Saturday, June 22, 2013

One Man’s Maple Moon: Beach Fire Tanka by Susan Constable

English Original

in twilight
by the beach fire
I shiver
thinking of the last time
you turned to wave goodbye

3rd place, 2010 Tanka Society of America Contest

Susan Constable

Chinese Translation (Traditional)


Chinese Translation (Simplified)


Bio Sketch

Susan Constable’s tanka appear in numerous journals and anthologies, including Take Five. She placed third in the 2010 Tanka Society of America Contest and her tanka collection, The Eternity of Waves, is one of the winning entries in the eChapbook Awards for 2012. She is currently the tanka editor for the international on-line journal, A Hundred Gourds. Susan lives with her husband on Canada’s beautiful west coast.

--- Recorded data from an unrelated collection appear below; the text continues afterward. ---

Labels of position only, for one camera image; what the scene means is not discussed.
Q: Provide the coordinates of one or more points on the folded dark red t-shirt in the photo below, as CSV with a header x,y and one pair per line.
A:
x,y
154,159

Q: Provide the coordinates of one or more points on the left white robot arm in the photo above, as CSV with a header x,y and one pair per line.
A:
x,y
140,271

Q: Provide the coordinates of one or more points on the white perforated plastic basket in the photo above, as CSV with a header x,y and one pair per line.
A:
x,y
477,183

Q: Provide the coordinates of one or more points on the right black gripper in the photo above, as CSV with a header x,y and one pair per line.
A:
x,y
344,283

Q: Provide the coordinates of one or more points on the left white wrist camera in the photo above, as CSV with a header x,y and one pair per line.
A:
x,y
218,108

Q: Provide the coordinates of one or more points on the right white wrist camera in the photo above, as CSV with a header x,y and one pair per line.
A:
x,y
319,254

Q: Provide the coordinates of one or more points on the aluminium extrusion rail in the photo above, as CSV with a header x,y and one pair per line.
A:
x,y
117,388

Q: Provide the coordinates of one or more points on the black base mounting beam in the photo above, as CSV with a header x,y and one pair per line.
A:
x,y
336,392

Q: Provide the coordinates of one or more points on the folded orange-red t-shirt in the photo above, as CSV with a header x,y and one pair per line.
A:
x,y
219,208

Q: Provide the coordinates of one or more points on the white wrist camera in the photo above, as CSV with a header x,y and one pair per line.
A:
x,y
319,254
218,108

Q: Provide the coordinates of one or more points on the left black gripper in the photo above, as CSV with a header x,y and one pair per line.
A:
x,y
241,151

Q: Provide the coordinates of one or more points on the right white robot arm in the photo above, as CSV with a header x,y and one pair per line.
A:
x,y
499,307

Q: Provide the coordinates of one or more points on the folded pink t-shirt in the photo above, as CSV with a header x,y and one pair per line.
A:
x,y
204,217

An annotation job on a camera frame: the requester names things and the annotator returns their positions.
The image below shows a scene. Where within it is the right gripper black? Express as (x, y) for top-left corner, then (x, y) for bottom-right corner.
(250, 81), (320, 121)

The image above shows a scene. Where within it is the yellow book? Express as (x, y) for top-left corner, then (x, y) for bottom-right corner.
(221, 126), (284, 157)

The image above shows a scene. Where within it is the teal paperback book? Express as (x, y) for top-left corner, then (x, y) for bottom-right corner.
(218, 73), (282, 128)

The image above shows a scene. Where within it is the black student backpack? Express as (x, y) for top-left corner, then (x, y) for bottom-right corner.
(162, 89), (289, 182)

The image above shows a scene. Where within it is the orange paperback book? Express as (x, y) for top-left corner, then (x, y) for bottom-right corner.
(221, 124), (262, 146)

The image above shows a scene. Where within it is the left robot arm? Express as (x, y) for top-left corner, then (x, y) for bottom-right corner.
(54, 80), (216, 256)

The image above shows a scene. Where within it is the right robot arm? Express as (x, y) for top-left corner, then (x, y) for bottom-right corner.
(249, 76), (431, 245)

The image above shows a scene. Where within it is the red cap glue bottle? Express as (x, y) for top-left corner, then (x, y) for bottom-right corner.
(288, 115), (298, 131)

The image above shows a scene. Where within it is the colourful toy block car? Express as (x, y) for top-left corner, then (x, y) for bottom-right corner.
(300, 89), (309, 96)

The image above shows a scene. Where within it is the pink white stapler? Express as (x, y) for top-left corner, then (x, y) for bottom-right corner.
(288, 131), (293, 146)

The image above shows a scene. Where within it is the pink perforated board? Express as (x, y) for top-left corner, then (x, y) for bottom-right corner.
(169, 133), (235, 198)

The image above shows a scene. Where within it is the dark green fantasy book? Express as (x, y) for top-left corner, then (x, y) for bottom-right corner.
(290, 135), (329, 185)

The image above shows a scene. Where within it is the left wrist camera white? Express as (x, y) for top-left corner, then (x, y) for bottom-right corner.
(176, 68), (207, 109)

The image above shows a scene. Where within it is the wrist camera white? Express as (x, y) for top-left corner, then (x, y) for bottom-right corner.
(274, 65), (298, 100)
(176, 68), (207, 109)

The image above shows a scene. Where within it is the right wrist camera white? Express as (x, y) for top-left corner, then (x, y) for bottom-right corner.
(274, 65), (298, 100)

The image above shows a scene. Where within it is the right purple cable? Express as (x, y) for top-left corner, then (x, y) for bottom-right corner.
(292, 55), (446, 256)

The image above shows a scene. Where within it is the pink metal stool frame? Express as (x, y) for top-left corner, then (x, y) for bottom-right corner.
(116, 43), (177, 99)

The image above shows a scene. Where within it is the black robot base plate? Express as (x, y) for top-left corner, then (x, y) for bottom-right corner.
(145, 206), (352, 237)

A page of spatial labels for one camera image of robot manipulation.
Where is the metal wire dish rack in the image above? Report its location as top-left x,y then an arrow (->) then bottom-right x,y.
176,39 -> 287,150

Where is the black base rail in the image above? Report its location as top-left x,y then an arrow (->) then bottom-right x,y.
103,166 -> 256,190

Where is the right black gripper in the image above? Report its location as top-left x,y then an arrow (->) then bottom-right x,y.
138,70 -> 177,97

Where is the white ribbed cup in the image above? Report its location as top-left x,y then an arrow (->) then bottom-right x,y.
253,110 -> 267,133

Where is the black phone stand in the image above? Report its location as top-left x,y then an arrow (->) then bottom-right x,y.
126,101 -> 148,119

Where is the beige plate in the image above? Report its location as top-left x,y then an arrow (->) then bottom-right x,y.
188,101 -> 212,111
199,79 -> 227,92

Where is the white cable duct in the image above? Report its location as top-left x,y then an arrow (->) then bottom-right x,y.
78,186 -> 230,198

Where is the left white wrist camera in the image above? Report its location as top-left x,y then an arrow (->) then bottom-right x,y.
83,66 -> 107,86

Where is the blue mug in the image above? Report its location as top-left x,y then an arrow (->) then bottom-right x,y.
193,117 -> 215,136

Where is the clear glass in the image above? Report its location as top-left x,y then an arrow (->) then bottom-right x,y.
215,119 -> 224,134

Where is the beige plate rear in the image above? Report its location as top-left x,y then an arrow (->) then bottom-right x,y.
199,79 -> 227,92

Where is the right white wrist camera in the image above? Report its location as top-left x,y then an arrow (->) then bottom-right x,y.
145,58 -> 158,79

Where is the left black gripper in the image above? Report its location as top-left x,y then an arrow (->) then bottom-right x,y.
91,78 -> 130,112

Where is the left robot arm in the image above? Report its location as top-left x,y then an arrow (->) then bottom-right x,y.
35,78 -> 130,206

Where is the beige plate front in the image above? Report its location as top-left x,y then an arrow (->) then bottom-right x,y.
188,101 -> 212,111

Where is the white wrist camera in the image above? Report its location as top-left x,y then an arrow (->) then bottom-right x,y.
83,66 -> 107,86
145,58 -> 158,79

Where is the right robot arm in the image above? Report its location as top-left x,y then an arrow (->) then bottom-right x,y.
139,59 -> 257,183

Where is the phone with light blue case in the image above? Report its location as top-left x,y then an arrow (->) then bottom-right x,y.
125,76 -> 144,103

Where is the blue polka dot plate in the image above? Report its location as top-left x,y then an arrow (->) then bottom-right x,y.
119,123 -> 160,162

  1. Below is the judge's comment, which can be accessed at

    The beach fire in this verse could have sent the observer into a deep meditation, as staring at fires can do. But instead of soul-satisfying ruminations, this person's psyche has been opened to the raw memory of a painful moment, a moment until now probably repressed. The twilight and the beach fire now take on different nuances--twilight being the objective correlative of the end of the relationship and the fire being the passion or pain involved. The "I shiver" is an excellent pivot, and we shiver, too, since the poet has brought us to the very edge of this person’s psyche. We are there, peering in and someone is waving a final goodbye..

  2. The upper verse, especially L1 (in "twi"light), successfully sets the context, scenic and emotive, while the pivotal line and the temporal shift in the lower verse add psychological depth to the poem.